SUPPLIED MATERIAL
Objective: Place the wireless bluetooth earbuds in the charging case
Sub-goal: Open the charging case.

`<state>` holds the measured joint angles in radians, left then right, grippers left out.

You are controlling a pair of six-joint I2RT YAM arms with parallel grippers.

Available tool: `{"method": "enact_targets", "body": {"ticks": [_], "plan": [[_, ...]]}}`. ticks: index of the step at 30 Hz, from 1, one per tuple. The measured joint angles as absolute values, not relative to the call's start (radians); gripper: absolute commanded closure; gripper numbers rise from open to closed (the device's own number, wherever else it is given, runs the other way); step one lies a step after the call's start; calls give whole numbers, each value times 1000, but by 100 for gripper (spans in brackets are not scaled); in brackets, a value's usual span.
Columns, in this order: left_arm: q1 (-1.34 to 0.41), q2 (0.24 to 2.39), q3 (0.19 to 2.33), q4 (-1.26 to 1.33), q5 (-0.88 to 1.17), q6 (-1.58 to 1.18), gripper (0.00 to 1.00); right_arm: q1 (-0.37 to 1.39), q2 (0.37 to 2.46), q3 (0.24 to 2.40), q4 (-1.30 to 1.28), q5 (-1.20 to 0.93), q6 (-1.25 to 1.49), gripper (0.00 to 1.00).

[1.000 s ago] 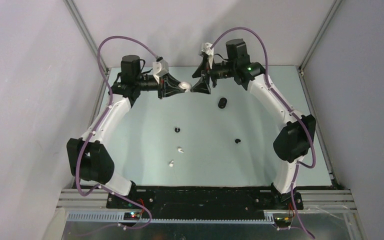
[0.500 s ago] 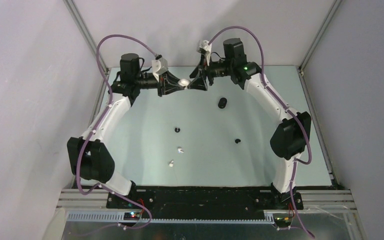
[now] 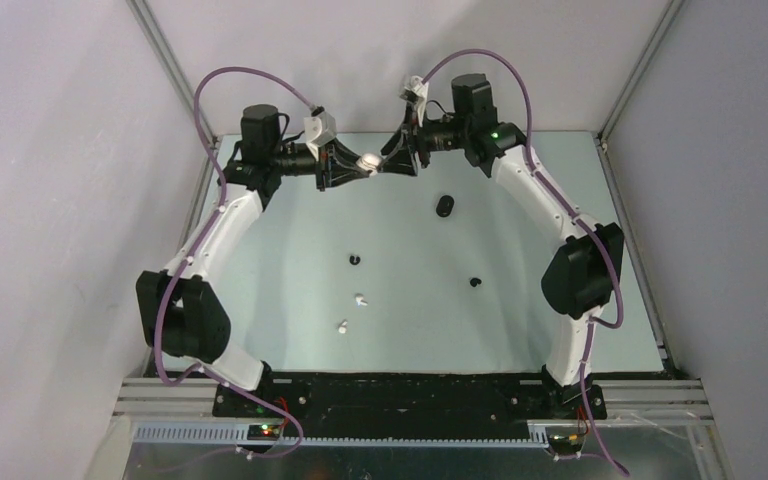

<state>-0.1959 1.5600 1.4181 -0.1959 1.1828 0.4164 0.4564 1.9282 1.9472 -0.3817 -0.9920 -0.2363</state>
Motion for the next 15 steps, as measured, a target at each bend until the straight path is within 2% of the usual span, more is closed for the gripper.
{"method": "enact_targets", "body": {"ticks": [15], "plan": [[-204,1573,1418,-228,1209,382,100,425,1928,1947,-322,-989,-210,49]]}}
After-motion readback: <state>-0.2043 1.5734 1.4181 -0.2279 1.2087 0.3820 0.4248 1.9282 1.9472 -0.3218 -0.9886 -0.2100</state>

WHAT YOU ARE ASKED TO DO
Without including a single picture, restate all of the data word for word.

WRITTEN SOLUTION
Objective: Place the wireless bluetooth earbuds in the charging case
Sub-goal: Open the charging case.

`<state>` holds the measured joint angles in radians, left then right, grippers left out.

You are controlling a pair of six-joint I2RT YAM arms with parallel grippers.

Available tool: `{"method": "enact_targets", "body": {"ticks": [_], "plan": [[_, ...]]}}`. ticks: index of the step at 30 Hz, from 1, one per tuple. The measured joint angles as absolute values, not relative to the call's start (radians); gripper: absolute commanded closure; gripper numbers rise from open to closed (the device's own number, wherever else it is given, runs the other way); step one lies a step after the call's start; calls give whole numbers, each value times 1000, but by 100 for gripper (spans in brackets are not scaled); in brackets, a value's usual span.
Columns, in this order: left_arm: q1 (-1.34 to 0.41), q2 (0.24 to 2.39), q3 (0.19 to 2.33), q4 (-1.26 to 1.33), q5 (-0.88 to 1.17), q6 (-1.58 to 1.18), gripper (0.00 to 1.00); right_arm: q1 (-0.37 to 1.39), q2 (0.37 to 2.46), q3 (0.24 to 2.40), q4 (-1.30 to 1.28), q5 (-1.20 to 0.93), q6 (-1.25 to 1.49), gripper (0.00 to 1.00).

[1.000 s ago] 
[0.500 s ago] 
[now] 

<state>-0.1959 1.5600 1.4181 -0.1959 1.1828 0.4164 0.4564 1.9282 1.9472 -0.3817 -0.9920 -0.2363</state>
Motion for the next 15 steps, as measured, a target at each bend until the straight path is within 2% of the usual span, more is closed for the gripper.
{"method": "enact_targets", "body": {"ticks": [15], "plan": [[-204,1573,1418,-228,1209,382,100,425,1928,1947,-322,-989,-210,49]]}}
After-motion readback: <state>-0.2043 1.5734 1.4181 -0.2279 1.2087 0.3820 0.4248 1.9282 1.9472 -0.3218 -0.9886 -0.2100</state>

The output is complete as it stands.